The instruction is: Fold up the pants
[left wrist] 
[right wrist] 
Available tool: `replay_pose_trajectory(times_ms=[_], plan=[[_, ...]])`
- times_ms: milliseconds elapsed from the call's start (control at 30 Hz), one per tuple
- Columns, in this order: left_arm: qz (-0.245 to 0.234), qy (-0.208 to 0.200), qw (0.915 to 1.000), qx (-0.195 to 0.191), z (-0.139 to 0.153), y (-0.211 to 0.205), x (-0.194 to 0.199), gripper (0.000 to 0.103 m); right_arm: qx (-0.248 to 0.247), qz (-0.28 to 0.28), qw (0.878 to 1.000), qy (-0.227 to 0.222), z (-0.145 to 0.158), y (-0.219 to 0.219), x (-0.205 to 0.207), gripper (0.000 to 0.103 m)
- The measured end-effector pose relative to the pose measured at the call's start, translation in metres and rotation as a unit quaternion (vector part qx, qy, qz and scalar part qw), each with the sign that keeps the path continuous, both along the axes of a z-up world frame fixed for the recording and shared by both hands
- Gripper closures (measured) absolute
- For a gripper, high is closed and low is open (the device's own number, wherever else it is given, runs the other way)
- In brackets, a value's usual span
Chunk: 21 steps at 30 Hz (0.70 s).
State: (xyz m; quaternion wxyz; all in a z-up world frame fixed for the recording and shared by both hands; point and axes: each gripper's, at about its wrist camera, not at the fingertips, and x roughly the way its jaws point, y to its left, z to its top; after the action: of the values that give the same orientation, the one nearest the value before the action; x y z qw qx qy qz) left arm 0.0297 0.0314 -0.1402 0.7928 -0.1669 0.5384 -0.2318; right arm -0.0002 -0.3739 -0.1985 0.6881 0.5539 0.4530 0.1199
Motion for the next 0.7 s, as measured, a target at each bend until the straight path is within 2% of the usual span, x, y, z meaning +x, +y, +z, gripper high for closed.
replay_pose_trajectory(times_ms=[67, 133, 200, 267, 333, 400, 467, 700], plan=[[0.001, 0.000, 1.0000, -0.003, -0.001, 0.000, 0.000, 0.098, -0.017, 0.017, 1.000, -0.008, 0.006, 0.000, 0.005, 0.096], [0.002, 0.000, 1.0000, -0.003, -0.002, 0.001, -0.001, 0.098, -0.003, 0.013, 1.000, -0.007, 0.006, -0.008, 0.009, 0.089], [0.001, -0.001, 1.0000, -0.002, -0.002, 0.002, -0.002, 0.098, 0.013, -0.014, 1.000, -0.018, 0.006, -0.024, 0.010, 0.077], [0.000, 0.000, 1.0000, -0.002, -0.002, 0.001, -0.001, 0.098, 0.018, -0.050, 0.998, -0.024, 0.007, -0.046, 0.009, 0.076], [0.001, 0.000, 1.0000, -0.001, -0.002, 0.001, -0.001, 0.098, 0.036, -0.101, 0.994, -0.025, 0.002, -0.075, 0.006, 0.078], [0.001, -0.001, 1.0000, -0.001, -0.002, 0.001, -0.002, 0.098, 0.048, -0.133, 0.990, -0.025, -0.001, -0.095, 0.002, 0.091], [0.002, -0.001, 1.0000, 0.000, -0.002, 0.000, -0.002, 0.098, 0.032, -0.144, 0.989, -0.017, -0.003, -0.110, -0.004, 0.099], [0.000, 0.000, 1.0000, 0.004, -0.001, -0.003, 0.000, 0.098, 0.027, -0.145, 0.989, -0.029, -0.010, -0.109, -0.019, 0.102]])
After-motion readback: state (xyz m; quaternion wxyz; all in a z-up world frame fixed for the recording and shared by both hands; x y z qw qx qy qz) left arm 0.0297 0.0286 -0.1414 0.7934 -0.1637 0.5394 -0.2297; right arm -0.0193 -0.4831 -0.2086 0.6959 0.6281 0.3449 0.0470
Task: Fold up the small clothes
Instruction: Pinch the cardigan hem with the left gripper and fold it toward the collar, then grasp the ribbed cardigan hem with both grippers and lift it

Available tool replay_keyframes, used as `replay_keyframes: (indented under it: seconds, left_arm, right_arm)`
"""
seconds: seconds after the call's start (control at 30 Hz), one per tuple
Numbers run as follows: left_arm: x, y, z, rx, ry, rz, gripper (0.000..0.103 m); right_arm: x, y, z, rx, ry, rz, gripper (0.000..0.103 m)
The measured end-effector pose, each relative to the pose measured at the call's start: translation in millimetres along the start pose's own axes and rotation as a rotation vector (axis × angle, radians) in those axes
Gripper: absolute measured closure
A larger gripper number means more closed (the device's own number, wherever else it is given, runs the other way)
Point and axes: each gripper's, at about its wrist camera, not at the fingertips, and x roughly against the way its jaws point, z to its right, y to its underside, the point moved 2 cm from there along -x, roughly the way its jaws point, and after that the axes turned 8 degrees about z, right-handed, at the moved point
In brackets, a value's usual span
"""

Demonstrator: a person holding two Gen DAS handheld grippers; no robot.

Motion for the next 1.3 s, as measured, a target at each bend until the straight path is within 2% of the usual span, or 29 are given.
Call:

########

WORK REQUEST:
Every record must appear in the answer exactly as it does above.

ANSWER BOX:
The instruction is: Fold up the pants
[left wrist] 
[right wrist] 
Available tool: `replay_pose_trajectory(times_ms=[_], plan=[[_, ...]])`
- times_ms: milliseconds elapsed from the call's start (control at 30 Hz), one per tuple
- Columns, in this order: left_arm: qz (-0.245 to 0.234), qy (-0.208 to 0.200), qw (0.915 to 1.000), qx (-0.195 to 0.191), z (-0.139 to 0.153), y (-0.211 to 0.205), x (-0.194 to 0.199), gripper (0.000 to 0.103 m); right_arm: qx (-0.248 to 0.247), qz (-0.28 to 0.28), qw (0.878 to 1.000), qy (-0.227 to 0.222), z (-0.145 to 0.158), y (-0.219 to 0.219), x (-0.205 to 0.207), gripper (0.000 to 0.103 m)
- The measured end-effector pose relative to the pose measured at the call's start, translation in metres and rotation as a unit quaternion (vector part qx, qy, qz and scalar part qw), each with the sign that keeps the path continuous, both along the axes of a z-up world frame fixed for the recording and shared by both hands
- Gripper closures (measured) absolute
- For a gripper, high is closed and low is open (the device's own number, wherever else it is given, runs the other way)
- In brackets, a value's usual span
Chunk: 21 steps at 30 Hz (0.70 s).
State: (xyz m; quaternion wxyz; all in a z-up world frame fixed for the recording and shared by both hands; point and axes: each gripper's, at about its wrist camera, not at the fingertips, and x roughly the way its jaws point, y to its left, z to its top; after the action: of the values that give the same orientation, the one nearest the value before the action; x y z qw qx qy qz) left arm 0.0297 0.0314 -0.1402 0.7928 -0.1669 0.5384 -0.2318; right arm -0.0002 -0.3739 -0.1985 0.6881 0.5539 0.4530 0.1199
Motion for the next 0.7 s, as measured, a target at each bend until the straight path is within 2% of the usual span, x, y, z meaning +x, +y, +z, gripper high for closed.
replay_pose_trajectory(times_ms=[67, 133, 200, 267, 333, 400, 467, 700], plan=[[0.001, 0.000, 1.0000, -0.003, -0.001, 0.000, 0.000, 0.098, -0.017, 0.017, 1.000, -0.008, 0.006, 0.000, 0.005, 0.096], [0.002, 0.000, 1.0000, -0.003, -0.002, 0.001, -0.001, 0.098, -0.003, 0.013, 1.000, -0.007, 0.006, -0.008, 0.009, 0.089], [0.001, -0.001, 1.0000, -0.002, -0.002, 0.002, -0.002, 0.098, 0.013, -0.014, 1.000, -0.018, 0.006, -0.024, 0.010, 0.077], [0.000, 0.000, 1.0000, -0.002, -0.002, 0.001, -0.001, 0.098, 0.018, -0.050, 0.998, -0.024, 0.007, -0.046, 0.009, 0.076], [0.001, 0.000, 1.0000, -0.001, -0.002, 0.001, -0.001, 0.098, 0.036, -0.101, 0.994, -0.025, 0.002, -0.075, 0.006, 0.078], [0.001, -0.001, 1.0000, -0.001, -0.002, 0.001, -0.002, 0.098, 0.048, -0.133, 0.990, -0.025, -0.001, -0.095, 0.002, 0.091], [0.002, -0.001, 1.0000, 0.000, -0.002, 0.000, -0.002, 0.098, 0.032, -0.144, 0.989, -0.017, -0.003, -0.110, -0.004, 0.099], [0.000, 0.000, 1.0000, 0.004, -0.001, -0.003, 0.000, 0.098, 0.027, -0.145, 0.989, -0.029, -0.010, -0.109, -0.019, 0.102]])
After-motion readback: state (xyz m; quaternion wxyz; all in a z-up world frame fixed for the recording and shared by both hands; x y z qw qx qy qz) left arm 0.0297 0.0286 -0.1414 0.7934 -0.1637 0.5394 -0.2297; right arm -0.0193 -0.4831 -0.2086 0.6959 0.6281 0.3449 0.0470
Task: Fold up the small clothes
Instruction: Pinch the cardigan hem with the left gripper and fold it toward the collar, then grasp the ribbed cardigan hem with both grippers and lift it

Available tool replay_keyframes, used as `replay_keyframes: (indented under it: seconds, left_arm, right_arm)`
"""
seconds: seconds after the call's start (control at 30 Hz), one per tuple
Numbers run as follows: left_arm: x, y, z, rx, ry, rz, gripper (0.000..0.103 m); right_arm: x, y, z, rx, ry, rz, gripper (0.000..0.103 m)
The measured end-effector pose, each relative to the pose measured at the call's start: translation in millimetres along the start pose's own axes and rotation as a rotation vector (axis × angle, radians) in those axes
Gripper: absolute measured closure
A larger gripper number means more closed (the device's own number, wherever else it is given, runs the other way)
Point and axes: each gripper's, at about its wrist camera, not at the fingertips, and x roughly against the way its jaws point, z to its right, y to its underside, the point moved 2 cm from there along -x, roughly the way its jaws point, and after that the axes turned 8 degrees about z, right-handed, at the moved point
In brackets, a value's usual span
"""

Demonstrator: a person holding two Gen DAS handheld grippers; no robot.

Motion for the next 1.3 s, as measured, a target at each bend until the straight path is within 2% of the usual span, or 29 are given.
Call:

That concludes the exercise.